# What ever happened to Blackheart Amps?



## Robert1950 (Jan 21, 2006)

Just curious. They seemed to quietly disappear. Haven't thought of them in years. Inexpensive but fun according to a number of players if I recall correctly. Mods were even encouraged.


----------



## dtsaudio (Apr 15, 2009)

Still in business.
www.blackhearteng.com


----------



## Robert1950 (Jan 21, 2006)

dtsaudio said:


> Still in business.
> www.blackhearteng.com


It doesn't seem like their site has been updated in quite a while. No new models in years. No dealer sites listing them currently for sales. MF in the US keeps old products listed but states this item is unavailable.


----------



## mrmatt1972 (Apr 3, 2008)

Ampeg owns them, they haven't shipped product in about 2 years (or more). I liked their stuff a lot, always wished they'd do a 30 watt devil with reverb and tremolo, but it seems unlikely now. The upside is that Pytor Belov designs all of Ampegs guitar amps now. Lots of similar features but 6V6 tubes instead of el84.


----------



## jb welder (Sep 14, 2010)

To expand on that a bit, Ampeg, Crate, and Blackheart are owned by Loud Technologies (who also own some other brands).
Loud tech. is Mackie.


----------



## bzrkrage (Mar 20, 2011)

Hmmmm Blackheart goodness!








Still on the hunt for a S/H BH100.


Sent from my iPhone using Tapatalk -& All Round Nice Guy.


----------



## zontar (Oct 25, 2007)

Their small amps were pretty cool too.

Hmm, too bad I never bought one.


----------



## Chito (Feb 17, 2006)

I still have my Little Ant but one thing I regretted was not getting the cab. Now it's very difficult to find one.


----------



## mrmatt1972 (Apr 3, 2008)

bzrkrage said:


> Hmmmm Blackheart goodness!
> 
> 
> 
> ...



http://www.kijiji.ca/v-amp-pedal/ed...te/1000283220?enableSearchNavigationFlag=true

Lloydminster kijiji dude!


----------



## bzrkrage (Mar 20, 2011)

mrmatt1972 said:


> Lloydminster kijiji dude!


Thanks brother, but just looking for the head.
He won't separate, & I understand why, that's a nice rig!

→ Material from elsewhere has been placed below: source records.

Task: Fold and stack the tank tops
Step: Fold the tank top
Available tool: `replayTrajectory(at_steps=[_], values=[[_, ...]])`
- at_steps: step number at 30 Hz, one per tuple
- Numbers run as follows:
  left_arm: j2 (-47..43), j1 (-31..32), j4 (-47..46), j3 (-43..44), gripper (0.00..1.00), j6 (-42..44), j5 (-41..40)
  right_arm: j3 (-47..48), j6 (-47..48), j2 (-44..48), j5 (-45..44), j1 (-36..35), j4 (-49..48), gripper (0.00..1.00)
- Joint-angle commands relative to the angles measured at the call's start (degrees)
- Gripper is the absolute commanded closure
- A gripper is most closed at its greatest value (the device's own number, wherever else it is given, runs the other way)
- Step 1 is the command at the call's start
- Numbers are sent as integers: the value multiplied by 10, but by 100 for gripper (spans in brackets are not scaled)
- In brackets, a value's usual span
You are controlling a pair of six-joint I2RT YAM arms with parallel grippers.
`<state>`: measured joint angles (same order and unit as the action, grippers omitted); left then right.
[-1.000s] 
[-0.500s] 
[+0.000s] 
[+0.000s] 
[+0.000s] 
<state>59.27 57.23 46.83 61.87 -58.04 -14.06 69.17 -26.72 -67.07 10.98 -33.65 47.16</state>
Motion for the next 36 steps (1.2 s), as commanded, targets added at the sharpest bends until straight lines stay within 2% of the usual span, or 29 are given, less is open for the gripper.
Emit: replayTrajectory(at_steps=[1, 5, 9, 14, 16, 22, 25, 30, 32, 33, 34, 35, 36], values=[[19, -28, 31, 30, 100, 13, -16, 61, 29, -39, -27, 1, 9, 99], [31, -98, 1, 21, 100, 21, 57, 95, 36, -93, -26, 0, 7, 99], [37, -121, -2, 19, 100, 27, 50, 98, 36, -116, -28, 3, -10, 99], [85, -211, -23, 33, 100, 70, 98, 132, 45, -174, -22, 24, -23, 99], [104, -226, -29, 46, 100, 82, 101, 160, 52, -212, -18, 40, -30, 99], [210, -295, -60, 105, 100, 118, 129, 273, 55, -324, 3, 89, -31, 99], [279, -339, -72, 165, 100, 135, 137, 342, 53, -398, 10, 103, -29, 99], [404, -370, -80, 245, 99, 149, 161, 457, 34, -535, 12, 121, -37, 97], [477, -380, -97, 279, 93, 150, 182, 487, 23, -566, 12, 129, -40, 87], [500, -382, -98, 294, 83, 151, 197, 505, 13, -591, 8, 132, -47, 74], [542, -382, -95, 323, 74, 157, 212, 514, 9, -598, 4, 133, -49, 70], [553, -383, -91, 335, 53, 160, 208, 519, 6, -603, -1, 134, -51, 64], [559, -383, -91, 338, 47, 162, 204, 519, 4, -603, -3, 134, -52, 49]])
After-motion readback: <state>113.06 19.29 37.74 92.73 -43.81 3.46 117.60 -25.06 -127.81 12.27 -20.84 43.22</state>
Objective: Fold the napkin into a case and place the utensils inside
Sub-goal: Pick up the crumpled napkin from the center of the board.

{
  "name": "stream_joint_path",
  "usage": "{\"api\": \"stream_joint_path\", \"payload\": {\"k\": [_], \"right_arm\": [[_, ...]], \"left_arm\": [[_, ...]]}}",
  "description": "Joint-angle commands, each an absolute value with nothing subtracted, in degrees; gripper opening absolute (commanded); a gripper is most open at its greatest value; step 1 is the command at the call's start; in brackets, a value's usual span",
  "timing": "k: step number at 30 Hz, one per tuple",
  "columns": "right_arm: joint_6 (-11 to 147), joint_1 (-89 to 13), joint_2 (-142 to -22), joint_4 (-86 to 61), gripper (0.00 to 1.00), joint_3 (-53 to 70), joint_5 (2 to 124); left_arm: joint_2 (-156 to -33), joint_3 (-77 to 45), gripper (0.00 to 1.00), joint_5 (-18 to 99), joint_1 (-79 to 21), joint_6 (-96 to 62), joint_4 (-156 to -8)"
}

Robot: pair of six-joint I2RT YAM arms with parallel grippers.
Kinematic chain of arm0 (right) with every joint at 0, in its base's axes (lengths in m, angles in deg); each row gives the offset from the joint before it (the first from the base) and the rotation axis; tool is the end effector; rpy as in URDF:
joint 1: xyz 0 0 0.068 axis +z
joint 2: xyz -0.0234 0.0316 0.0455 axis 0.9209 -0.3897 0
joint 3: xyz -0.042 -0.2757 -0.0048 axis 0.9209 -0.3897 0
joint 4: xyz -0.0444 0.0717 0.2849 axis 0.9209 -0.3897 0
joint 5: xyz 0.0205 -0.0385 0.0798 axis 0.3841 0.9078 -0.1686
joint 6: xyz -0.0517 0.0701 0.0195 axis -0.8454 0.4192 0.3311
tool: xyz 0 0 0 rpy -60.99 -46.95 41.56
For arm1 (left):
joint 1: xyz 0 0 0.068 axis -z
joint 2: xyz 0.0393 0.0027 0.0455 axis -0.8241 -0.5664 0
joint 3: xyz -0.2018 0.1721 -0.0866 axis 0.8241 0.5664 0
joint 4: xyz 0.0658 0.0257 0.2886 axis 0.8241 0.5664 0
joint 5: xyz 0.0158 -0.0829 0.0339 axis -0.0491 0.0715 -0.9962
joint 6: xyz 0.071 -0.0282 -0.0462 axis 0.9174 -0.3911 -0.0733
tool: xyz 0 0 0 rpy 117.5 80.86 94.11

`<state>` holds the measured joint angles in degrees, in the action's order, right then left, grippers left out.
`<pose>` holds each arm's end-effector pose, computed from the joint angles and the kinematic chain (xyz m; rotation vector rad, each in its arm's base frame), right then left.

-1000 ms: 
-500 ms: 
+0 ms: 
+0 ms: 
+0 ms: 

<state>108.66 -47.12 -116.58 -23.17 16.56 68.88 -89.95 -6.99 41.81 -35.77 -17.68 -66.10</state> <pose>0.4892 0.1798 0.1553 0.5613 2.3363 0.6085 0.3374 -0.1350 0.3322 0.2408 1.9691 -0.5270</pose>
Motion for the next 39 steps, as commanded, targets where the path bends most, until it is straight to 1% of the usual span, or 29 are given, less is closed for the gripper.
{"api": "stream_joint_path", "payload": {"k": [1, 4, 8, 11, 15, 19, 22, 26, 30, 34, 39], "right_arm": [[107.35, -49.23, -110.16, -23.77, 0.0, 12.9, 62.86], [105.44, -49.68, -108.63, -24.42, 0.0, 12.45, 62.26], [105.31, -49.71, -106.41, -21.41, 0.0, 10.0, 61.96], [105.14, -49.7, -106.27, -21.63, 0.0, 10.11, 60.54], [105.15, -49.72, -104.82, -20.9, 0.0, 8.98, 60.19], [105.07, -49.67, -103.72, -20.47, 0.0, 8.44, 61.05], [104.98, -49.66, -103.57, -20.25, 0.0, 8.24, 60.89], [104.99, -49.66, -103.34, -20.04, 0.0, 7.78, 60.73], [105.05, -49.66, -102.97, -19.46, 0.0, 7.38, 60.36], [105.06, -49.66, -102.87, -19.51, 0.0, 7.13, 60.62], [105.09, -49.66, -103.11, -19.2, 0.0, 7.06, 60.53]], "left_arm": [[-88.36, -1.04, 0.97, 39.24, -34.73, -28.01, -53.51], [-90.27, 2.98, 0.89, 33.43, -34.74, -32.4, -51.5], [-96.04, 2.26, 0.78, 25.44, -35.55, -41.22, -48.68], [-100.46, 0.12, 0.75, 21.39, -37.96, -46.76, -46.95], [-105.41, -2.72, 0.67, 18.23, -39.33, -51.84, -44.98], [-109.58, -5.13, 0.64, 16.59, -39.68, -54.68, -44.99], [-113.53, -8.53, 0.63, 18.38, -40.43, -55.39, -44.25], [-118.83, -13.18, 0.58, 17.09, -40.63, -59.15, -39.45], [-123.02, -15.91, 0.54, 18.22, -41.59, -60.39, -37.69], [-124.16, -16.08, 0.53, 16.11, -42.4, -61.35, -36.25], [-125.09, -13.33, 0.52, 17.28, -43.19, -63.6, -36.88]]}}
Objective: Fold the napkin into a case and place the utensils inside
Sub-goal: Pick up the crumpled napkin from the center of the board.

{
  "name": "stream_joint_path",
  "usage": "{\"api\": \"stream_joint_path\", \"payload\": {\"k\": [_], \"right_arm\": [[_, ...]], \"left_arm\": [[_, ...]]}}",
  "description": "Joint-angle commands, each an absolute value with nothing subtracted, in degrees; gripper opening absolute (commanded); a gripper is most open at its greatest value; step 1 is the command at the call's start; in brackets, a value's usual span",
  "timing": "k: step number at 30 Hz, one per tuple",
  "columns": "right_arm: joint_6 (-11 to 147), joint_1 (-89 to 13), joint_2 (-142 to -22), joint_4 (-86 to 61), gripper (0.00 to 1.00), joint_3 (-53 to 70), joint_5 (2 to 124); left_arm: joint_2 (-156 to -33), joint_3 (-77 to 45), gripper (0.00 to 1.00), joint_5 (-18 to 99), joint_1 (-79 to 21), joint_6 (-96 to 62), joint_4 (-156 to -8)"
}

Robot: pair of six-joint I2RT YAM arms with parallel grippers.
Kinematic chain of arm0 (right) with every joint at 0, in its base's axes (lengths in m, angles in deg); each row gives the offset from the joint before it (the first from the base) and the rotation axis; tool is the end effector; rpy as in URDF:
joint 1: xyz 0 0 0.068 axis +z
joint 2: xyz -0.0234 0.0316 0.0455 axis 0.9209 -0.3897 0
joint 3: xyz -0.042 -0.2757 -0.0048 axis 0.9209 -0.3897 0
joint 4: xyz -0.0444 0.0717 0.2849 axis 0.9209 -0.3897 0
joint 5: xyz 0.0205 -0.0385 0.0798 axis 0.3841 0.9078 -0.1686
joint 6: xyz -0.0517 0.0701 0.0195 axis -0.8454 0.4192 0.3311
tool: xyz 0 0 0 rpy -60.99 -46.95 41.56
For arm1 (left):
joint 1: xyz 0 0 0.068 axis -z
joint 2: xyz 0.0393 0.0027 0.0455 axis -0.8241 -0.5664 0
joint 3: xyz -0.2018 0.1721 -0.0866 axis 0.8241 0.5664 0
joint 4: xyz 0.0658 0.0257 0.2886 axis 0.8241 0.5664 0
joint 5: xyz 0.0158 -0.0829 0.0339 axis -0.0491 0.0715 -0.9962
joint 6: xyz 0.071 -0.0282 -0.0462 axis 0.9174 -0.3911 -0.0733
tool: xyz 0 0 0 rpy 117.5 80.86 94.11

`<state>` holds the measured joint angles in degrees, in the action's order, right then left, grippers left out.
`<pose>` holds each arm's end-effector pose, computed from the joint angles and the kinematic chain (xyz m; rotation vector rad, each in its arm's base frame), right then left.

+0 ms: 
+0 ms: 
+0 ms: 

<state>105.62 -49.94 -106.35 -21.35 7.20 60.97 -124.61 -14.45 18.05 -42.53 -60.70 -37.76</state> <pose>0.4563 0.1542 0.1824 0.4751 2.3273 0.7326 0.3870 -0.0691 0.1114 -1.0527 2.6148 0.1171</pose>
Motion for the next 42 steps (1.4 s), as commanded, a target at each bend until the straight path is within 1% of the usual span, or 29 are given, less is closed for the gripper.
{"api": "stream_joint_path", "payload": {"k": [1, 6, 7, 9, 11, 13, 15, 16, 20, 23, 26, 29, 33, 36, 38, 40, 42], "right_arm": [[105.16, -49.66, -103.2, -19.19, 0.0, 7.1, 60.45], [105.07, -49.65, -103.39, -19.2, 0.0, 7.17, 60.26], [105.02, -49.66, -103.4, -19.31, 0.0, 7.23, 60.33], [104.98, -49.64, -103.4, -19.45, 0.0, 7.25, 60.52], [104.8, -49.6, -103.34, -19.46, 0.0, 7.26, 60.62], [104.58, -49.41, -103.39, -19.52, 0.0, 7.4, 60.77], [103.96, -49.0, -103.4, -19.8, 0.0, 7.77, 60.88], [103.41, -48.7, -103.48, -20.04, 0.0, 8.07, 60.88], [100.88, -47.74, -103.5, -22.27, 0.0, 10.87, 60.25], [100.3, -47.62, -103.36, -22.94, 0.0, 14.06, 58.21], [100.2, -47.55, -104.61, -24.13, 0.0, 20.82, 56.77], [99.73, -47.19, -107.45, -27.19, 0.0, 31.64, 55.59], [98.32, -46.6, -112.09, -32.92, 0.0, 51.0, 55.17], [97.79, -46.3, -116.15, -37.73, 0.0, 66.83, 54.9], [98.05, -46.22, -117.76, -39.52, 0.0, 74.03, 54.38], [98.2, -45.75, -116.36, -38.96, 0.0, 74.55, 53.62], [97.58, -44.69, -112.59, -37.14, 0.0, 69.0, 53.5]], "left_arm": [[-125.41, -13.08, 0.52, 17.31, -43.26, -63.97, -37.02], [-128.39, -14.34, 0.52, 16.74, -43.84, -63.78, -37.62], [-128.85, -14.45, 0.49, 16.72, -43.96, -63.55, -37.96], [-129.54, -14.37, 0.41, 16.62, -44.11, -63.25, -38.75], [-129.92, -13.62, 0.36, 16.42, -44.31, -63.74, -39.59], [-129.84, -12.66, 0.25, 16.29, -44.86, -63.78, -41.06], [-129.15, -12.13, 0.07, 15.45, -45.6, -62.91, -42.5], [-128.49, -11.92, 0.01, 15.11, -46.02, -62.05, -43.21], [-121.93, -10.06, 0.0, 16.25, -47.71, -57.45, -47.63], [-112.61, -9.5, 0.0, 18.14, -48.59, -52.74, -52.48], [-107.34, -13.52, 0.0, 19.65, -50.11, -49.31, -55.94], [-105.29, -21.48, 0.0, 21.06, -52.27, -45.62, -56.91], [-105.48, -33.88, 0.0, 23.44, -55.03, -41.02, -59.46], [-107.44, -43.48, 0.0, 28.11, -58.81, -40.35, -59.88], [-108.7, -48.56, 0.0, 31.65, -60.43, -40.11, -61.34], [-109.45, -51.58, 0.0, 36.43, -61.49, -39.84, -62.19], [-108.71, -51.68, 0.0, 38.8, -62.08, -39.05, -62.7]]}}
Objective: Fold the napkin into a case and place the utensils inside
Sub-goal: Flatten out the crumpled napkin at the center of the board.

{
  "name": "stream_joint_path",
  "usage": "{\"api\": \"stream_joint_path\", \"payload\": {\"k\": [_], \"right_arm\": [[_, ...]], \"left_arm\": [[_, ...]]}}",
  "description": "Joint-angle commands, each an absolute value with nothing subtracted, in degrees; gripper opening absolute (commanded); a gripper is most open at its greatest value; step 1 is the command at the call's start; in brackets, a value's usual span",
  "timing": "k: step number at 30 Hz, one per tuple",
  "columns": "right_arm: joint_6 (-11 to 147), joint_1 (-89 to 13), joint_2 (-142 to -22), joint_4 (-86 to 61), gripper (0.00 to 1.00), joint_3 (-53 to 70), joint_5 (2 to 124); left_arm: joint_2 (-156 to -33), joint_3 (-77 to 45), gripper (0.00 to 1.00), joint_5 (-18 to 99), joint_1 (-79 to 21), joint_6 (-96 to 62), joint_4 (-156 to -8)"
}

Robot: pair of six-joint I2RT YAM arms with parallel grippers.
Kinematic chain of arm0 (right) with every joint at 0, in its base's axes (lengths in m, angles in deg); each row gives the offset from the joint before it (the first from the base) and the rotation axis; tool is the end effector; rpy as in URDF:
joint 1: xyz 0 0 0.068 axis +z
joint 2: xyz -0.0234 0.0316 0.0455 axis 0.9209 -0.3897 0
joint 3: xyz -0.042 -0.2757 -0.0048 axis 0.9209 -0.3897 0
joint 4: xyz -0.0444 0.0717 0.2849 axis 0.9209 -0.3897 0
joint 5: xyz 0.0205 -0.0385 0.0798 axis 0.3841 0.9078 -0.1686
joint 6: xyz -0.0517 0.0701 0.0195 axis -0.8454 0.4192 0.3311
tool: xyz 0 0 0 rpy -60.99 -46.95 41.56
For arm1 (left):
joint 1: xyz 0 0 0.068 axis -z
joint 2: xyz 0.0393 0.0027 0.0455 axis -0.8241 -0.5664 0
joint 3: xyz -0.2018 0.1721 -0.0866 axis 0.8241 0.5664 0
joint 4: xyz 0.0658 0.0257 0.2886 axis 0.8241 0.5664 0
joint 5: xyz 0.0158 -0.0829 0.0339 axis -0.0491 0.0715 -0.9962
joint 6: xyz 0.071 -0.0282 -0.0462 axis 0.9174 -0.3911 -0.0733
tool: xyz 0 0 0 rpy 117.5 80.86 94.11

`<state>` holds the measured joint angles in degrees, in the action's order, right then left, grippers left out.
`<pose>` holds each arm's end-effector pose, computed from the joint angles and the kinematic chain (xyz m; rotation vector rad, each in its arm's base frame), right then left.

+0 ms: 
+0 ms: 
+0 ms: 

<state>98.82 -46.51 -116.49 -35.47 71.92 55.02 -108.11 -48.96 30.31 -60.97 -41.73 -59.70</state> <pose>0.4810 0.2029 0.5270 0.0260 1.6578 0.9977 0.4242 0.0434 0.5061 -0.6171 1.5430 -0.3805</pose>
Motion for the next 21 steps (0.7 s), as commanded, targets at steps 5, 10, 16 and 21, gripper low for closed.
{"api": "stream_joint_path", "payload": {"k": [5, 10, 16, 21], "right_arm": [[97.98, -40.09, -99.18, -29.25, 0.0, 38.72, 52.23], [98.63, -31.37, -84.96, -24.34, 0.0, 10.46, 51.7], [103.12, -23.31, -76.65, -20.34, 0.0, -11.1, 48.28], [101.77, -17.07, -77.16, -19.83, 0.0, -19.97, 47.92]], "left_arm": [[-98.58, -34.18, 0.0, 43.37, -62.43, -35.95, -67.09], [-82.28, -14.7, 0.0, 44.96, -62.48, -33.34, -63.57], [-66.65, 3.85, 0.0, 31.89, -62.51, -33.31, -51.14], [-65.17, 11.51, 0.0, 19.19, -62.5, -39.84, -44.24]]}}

Sent from my iPhone using Tapatalk -& All Round Nice Guy.


----------



## Max_Power (Aug 4, 2010)

I picked up a used Handsome Devil as a second amp to use at home and was blown away by it. It's a fun and flexible amp. I tried it at practice last week out of curiosity and was surprised how well it sat in the mix. These are little gems. 


Sent from my iPhone using Tapatalk


----------



## mrmatt1972 (Apr 3, 2008)

Max_Power said:


> I picked up a used Handsome Devil as a second amp to use at home and was blown away by it. It's a fun and flexible amp. I tried it at practice last week out of curiosity and was surprised how well it sat in the mix. These are little gems.
> 
> 
> Sent from my iPhone using Tapatalk


Yup! These will be the next generation's sleeper amps. Love my Handsome Devil.


----------



## Jimmy_D (Jul 4, 2009)

Best buy I've made in years was the Blackheart 3w-5w head for $199.00 at the Arts in Newmarket 4 years ago (or so).

Dropped some Mullards in it and it's great.


----------



## johnnyshaka (Nov 2, 2014)

Robert1950 said:


> Just curious. They seemed to quietly disappear. Haven't thought of them in years. Inexpensive but fun according to a number of players if I recall correctly. Mods were even encouraged.


Saw this on Kijiji this afternoon and had never heard of them. Did a quick search to see what the kind folks here thought of them and they seem pretty well liked...happy shopping! 

Black heart Handsome Devil 15w tube amp | amps, pedals | St. Albert | Kijiji


----------



## Chito (Feb 17, 2006)

Since you've brought this thread back to life. In my last post I was complaining about not having the cab for the Little Ant. Up until 2-3 years ago, Fleetsound here had a little ant head and the matching cab. I asked them if they would split it as I would like to buy the cab which is a 1x10. 2 times they told me no. Finally the third time, they said sure, let me check how much. So they sold it to me. So now I have the head and the cab.


----------



## leductdh (Dec 12, 2018)

I did find a BH-100 for 400 $ . Luv it... love the possibility of the class A and AB. 100 w 50 w 60 w and 30 w. love the classic tones.. But I'm search for a footswitch though. Does othr footswitch work with this ?


----------



## Milkman (Feb 2, 2006)

I still have one.

I don’t use amps much these days. I generally just pick up the headphones.


----------



## leductdh (Dec 12, 2018)

Still happy with it


----------



## dtsaudio (Apr 15, 2009)

Since this has been revived


jb welder said:


> To expand on that a bit, Ampeg, Crate, and Blackheart are owned by Loud Technologies (who also own some other brands).
> Loud tech. is Mackie.


In 2017 Loud Technologies was bought out and re-branded as Loud Audio. They make nothing but Mackie mixers now. 
Loud Audio sold Crate, and it was shut down, and then Blackheart was used to replace Crate, and it was shut down. The rest of the lines were subsequently sold off. The most interesting was the sale of Ampeg to Yamaha Guitars.


----------



## Milkman (Feb 2, 2006)

So they don't make these at all anymore?

Pity.


----------



## dtsaudio (Apr 15, 2009)

Dead.
And you're right, too bad. That's sweet little amp.


----------



## laristotle (Aug 29, 2019)

Cool logo.


----------



## jb welder (Sep 14, 2010)

laristotle said:


> Cool logo.


Is that Joan Jett's tattoo? Did she sue them and issue a 'cease and desist'?


----------